While recognizing the limitations of GIS (Boonstra 2009; Bodenhamer, Corrigan, and Harris 2010; Silveira 2014), it must be highlighted the capabilities of its spatial analysis, processing and data visualization tools, that has been particular useful in the context of urban history (Hillier 2010; DeBats and Gregory 2011; Baics 2016b). In recent years, the use of GIS for the study of cities and their retail trade (Beascoechea Gangoiti 2003; Mirás Araujo 2008; Bassols and Oyón Bañales 2010; Novak and Gilliland 2011; Baics 2016a) has enhanced the theoretical framework and the possibility of international comparative studies, which represented a definitive stimulus to the application of these methodologies to this case study.



Collecting the data

The solution for the first challenge followed a close approach to crowdsourcing projects (Brumfield 2014; Causer and Terras 2014), using shared databases and collaborative work, a method already developed with excellent results in previous studies about literature and the evolution of urban space (Alves and Queiroz 2013). However, it is known that the use of crowdsourcing can be a lengthy process and not always easy to check on the quality of final results. Furthermore, it requires easier access to sources through digital copies because not all potential participants have availability or even competence for archive work. Finally it require an understanding of the historical context of the sources, in order to better transcribe them. In our case, the sources correspond to thick volumes of bound sheets, deposited in a municipal archive without major conditions for local consultation.

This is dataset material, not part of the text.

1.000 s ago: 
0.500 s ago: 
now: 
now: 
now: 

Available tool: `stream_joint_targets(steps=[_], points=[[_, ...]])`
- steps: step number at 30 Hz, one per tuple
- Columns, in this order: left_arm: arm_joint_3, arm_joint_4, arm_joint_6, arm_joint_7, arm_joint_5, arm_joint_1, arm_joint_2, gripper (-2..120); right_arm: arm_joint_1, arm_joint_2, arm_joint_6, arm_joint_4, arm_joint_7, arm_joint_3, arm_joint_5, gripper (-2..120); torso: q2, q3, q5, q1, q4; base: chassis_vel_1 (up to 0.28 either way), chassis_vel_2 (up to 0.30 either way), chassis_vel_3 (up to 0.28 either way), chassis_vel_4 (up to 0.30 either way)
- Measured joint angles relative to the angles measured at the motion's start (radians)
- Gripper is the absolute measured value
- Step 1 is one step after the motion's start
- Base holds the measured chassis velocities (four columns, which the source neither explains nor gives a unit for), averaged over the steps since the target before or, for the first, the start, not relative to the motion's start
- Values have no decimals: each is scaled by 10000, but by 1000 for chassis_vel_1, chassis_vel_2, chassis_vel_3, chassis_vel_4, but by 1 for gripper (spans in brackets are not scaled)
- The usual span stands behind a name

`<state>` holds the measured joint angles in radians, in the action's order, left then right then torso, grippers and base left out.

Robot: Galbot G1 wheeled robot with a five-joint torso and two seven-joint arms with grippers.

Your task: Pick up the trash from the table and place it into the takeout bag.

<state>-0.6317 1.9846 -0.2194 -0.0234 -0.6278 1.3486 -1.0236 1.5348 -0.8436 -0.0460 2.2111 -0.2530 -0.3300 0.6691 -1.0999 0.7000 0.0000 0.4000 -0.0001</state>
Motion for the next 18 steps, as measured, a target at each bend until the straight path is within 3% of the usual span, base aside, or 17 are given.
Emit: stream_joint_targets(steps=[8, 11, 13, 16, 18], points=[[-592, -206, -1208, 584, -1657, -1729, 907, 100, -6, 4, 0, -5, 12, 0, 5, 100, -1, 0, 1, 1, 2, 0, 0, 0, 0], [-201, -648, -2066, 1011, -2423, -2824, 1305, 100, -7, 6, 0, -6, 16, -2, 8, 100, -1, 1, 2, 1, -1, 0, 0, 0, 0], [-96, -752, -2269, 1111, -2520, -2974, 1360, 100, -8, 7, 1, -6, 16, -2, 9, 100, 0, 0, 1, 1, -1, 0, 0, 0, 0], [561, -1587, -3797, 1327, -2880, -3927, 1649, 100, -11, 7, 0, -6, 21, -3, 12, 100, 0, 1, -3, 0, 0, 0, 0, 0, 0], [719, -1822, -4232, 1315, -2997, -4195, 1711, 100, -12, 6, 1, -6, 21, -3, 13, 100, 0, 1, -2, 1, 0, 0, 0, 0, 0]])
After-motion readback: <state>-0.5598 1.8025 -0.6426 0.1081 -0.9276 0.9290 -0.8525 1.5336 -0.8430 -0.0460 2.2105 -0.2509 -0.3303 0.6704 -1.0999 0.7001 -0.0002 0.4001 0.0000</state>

There was also the problem of the quality of the data, given that we are talking about handwritten information sometimes difficult to read. In this sense, the use of a collaborative work, through volunteer history students with availability and sensitivity to archival work and knowledge of the historical context of the retail trade was decisive.

This data collection was made with a PostgreSQL database, shared with all students through ODBC, so that all data collected by one of the students become available for subsequent use by others. This process, already tested in other project with very good results (Alves and Queiroz 2015), saved up a lot of time in data collection and redundancies were avoided, because a new address or a new commercial activity detected by one of the students in the sources once registered in the database, was automatically available and could be used / selected by all the others. Even if the original record contained an error, because it was registered only once in the database (since the data model prevented duplicates) the validation task was also facilitated.



Building the map and geocoding the data

The option for the second challenge went through the reconstruction of the existing streets network of the time, based on geo-referenced digital cartography and city directories. Thus an addresses’ database was created and, with slight adaptations on the geocoding algorithm of the GIS platform used, allowed for a success rate of around 90%.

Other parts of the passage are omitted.